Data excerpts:
══════════
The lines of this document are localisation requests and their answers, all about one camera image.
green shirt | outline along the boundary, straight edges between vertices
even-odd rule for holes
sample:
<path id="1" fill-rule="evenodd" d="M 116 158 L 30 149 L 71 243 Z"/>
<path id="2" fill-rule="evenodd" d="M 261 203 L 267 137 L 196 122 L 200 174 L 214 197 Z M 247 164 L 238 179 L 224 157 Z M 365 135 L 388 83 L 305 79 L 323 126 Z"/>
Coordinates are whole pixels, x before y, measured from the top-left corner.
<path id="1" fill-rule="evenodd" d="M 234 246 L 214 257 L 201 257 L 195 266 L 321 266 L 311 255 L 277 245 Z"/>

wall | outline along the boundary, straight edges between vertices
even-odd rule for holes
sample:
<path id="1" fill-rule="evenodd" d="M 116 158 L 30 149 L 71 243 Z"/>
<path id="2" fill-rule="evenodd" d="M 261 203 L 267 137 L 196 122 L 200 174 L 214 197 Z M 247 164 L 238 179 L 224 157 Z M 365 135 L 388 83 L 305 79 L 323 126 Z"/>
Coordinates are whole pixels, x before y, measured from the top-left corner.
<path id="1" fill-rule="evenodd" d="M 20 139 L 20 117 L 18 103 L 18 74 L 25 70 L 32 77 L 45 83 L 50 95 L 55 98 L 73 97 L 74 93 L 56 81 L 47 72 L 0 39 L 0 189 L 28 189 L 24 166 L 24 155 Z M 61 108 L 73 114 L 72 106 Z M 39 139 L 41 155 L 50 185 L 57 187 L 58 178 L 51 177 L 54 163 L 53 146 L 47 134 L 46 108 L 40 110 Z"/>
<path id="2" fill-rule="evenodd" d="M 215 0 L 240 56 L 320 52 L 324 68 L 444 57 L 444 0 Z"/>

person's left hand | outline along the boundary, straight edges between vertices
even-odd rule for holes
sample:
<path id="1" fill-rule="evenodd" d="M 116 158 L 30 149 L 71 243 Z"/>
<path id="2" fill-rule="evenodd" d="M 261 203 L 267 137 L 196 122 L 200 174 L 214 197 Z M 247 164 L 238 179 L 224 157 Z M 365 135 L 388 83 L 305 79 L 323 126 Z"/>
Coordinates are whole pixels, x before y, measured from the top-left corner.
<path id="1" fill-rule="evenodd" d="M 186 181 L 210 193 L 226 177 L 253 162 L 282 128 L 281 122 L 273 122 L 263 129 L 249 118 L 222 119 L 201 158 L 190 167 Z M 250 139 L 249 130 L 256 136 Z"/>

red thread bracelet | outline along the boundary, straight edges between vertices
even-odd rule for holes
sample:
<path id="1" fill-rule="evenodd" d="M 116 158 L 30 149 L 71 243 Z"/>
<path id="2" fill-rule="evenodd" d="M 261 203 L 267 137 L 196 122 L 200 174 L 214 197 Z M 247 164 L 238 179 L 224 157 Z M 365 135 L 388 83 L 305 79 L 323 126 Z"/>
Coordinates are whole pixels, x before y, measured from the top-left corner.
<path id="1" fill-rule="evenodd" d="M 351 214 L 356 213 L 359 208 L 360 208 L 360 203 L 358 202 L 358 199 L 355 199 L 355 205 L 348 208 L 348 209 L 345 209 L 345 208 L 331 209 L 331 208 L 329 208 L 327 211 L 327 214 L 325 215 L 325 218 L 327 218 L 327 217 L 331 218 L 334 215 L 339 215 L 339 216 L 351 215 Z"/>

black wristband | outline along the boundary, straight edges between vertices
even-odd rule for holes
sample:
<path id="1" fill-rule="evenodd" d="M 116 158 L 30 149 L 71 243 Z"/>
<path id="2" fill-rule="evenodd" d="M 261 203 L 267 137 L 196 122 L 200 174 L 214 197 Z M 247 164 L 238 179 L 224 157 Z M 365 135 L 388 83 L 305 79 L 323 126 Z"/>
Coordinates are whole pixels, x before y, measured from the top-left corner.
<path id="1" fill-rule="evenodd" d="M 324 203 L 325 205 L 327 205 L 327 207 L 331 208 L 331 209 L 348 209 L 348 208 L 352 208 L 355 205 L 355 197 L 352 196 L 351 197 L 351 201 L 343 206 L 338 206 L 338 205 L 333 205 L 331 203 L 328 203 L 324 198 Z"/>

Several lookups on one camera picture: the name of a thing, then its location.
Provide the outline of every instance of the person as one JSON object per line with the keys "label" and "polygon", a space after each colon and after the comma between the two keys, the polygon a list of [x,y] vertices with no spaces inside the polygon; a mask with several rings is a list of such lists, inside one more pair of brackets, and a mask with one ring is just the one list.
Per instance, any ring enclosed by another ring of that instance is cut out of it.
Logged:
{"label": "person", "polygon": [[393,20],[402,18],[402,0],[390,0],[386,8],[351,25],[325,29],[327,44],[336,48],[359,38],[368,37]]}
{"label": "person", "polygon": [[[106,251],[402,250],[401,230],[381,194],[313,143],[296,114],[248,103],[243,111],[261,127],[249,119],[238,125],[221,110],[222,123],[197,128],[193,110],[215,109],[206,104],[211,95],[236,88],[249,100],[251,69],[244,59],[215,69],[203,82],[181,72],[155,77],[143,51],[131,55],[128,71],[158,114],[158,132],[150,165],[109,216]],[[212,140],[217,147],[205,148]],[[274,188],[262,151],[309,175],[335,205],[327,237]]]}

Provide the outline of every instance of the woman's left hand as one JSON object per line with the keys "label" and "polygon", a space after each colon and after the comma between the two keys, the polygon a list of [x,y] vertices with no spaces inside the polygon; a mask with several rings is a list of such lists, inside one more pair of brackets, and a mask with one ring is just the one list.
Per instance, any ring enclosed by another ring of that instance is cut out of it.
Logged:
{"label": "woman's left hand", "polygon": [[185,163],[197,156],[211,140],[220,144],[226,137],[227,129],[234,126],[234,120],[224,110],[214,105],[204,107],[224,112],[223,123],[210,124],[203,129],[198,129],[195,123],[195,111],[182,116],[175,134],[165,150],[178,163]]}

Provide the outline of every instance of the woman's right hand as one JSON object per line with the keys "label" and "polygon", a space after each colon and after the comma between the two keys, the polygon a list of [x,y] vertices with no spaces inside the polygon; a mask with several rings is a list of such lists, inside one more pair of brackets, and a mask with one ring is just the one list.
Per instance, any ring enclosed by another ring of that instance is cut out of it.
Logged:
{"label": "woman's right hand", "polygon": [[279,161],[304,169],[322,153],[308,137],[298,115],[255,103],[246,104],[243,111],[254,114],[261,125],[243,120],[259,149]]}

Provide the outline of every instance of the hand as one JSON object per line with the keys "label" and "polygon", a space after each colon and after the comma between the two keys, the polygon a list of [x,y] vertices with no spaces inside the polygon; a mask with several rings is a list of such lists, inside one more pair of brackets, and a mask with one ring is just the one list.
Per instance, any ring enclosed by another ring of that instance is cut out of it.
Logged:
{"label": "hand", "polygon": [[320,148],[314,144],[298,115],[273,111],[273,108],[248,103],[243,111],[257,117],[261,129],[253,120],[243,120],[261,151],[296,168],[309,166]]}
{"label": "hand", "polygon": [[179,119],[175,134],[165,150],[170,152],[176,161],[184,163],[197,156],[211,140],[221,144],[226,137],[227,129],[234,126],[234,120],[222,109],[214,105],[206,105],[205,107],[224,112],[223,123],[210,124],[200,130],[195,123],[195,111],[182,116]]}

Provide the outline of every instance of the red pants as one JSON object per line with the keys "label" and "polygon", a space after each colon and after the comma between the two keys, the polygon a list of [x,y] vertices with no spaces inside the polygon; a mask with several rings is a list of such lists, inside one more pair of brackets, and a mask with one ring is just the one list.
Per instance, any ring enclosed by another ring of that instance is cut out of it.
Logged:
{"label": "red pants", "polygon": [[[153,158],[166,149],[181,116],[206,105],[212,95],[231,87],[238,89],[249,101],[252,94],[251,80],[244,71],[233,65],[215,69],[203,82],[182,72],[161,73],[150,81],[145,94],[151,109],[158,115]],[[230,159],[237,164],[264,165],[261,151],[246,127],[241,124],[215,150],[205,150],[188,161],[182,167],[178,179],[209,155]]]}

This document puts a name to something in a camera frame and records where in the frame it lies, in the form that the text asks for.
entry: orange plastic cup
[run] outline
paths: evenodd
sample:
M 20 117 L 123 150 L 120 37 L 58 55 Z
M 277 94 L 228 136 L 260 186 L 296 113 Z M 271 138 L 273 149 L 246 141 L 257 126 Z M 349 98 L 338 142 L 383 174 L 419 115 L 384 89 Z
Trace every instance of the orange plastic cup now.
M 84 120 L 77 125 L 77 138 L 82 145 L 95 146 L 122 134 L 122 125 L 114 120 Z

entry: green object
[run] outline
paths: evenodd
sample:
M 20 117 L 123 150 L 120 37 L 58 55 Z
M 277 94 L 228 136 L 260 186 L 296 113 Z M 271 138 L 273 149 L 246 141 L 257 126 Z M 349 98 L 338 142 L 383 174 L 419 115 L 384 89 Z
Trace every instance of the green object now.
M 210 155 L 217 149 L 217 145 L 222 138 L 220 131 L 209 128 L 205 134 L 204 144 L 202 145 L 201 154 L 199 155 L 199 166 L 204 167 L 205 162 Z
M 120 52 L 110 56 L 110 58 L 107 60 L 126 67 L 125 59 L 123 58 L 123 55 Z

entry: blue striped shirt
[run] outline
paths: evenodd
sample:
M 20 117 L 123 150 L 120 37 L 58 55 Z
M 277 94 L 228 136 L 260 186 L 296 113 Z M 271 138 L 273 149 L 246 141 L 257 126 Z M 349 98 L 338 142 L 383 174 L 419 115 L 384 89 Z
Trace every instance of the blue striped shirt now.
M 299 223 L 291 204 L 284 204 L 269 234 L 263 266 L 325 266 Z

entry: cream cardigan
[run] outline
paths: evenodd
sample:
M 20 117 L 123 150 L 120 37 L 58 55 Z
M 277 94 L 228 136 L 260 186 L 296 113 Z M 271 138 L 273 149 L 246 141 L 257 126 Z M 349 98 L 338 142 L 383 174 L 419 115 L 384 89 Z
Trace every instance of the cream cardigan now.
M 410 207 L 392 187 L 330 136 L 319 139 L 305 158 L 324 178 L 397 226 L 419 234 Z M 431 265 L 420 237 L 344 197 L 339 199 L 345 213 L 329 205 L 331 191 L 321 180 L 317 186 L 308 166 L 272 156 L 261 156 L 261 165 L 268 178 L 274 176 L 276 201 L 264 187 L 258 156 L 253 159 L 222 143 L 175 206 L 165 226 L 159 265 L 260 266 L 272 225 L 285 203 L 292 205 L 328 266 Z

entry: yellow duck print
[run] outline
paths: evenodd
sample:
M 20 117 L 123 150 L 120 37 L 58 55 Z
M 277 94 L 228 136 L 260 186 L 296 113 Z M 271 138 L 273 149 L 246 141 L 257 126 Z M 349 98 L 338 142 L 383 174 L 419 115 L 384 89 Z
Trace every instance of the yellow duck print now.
══════════
Assigned task:
Among the records, find every line with the word "duck" and copy it.

Task response:
entry: yellow duck print
Trace every instance of the yellow duck print now.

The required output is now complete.